Skylights featured three times on Earth Science
Picture of the Day: 1
, 2
, 3
, 4
.
Photo of the Week.. "Fly me to the Moon...," the
first quarter Moon and wispy clouds enhancing a deep blue sky.
Astronomy news for the week starting Friday, February 11, 2005.
The Moon grows through its waxing
crescent phase the first part of the week, and reaches its first
quarter -- where it is 90 degrees to the east of the Sun -- on
the evening of Tuesday the 15th just as it crosses the meridian to
the south, allowing you to see an exact first quarter about as high
in the sky as possible. Even better, the first quarter will be
passing close to the Pleiades
cluster (the Seven Sisters) in Taurus, up and to the right of the Hyades, which (with the nearby star
Aldebaran) make up the head of
Taurus, the Bull.
Everything (two things anyway) seems to happen on Monday, the 14th.

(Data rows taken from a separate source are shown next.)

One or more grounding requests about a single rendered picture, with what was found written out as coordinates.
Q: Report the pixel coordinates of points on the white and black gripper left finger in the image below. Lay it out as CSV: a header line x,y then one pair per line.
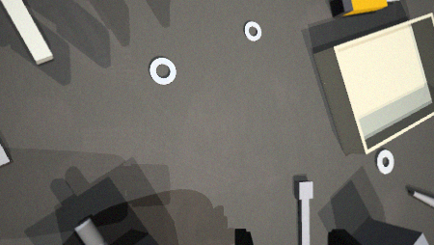
x,y
243,237

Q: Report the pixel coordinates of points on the white flat bar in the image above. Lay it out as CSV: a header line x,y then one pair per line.
x,y
4,156

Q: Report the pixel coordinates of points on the white rectangular bar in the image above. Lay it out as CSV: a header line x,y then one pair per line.
x,y
28,30

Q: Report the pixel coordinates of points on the cream open-top tray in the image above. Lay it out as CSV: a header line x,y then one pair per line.
x,y
379,87

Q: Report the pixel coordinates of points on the white cylinder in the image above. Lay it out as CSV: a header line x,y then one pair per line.
x,y
89,233

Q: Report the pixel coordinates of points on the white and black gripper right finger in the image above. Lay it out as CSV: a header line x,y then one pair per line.
x,y
341,237

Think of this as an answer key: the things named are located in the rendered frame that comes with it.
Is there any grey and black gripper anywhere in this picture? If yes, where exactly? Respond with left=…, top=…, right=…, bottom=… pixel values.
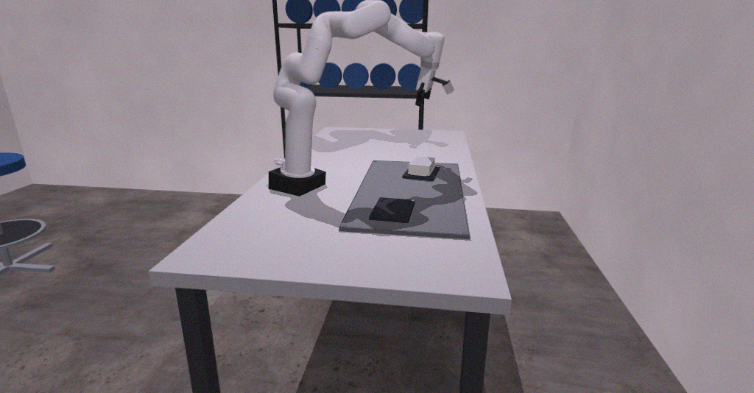
left=415, top=65, right=438, bottom=107

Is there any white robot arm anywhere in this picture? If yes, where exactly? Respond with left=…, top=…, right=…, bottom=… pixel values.
left=273, top=0, right=445, bottom=178

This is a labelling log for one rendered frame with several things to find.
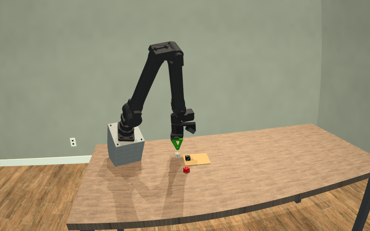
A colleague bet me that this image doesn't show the tan flat mat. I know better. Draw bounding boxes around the tan flat mat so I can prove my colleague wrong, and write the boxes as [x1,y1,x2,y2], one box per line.
[183,153,211,166]

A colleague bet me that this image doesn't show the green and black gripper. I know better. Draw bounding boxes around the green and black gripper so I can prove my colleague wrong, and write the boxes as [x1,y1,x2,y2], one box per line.
[171,123,183,150]

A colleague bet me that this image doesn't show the red dice with white pips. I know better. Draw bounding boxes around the red dice with white pips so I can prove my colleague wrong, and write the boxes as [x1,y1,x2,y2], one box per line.
[183,167,190,174]

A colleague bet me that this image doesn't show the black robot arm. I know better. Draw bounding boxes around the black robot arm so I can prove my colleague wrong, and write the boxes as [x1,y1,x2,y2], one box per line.
[118,41,196,141]

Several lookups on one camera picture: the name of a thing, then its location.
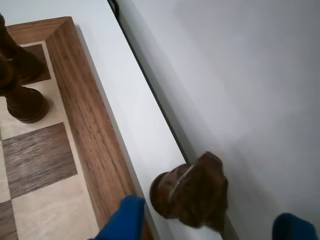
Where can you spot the wooden chessboard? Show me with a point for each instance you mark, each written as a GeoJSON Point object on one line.
{"type": "Point", "coordinates": [82, 112]}

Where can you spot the dark knight chess piece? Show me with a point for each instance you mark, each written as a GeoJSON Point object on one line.
{"type": "Point", "coordinates": [195, 190]}

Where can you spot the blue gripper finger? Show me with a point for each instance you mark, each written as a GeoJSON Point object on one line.
{"type": "Point", "coordinates": [122, 220]}
{"type": "Point", "coordinates": [295, 227]}

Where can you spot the dark rook chess piece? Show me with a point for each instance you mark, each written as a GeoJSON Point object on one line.
{"type": "Point", "coordinates": [22, 57]}

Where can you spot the dark pawn chess piece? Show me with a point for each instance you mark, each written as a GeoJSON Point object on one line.
{"type": "Point", "coordinates": [27, 105]}

The problem is that the events are both invisible. First, Mercury is in superior
conjunction with the Sun, when it is on the
opposite side of the Sun from us. It will shortly thereafter pop
up in the evening sky. (Look for it in mid-March.) Then, with Neptune
having gone though conjunction with the Sun last February 3, it is now in the
morning sky and passes conjunction with Venus.
A mere 1 degree will separate them, but since they are in bright
twilight, observation is impossible.
We do, however, have three bright planets to admire. Saturn
, well up in the east in Gemini at the end of twilight, crosses the meridian to
the south around 10 PM, almost exactly as brilliant Jupiter rises.
Majestically crossing the sky northwest of Spica in Virgo,
Jupiter transits the meridian at 3:30 AM, half an hour before
Mars
rises. Though bright (first magnitude), Mars, just to the north of
Sagittarius and about as far south
as it can get, is still a bit difficult to catch, especially if you
wait until the sky begins to brighten.
In mid-evening, two northern constellations vie for attention, both
about the same distance from the celestial equator, and from 40 to
50 degrees north latitude passing nearly overhead. From more
southern skies, they appear to be a bit to the north of the zenith.
To the west is Auriga, the
Charioteer with bright Capella
(the "she-goat"), flanked by the triangle of fainter stars that
makes her "kids." To the east is Perseus. While having no first magnitude stars,
Perseus has a marvelous collection of star-streams that center
around Mirfak (at the core of a
wide cluster) and Algol, the most
famed eclipsing double star of the sky. Making a great triangle
with them is Taurus, the Bull,
which lies to the south of a line between the two.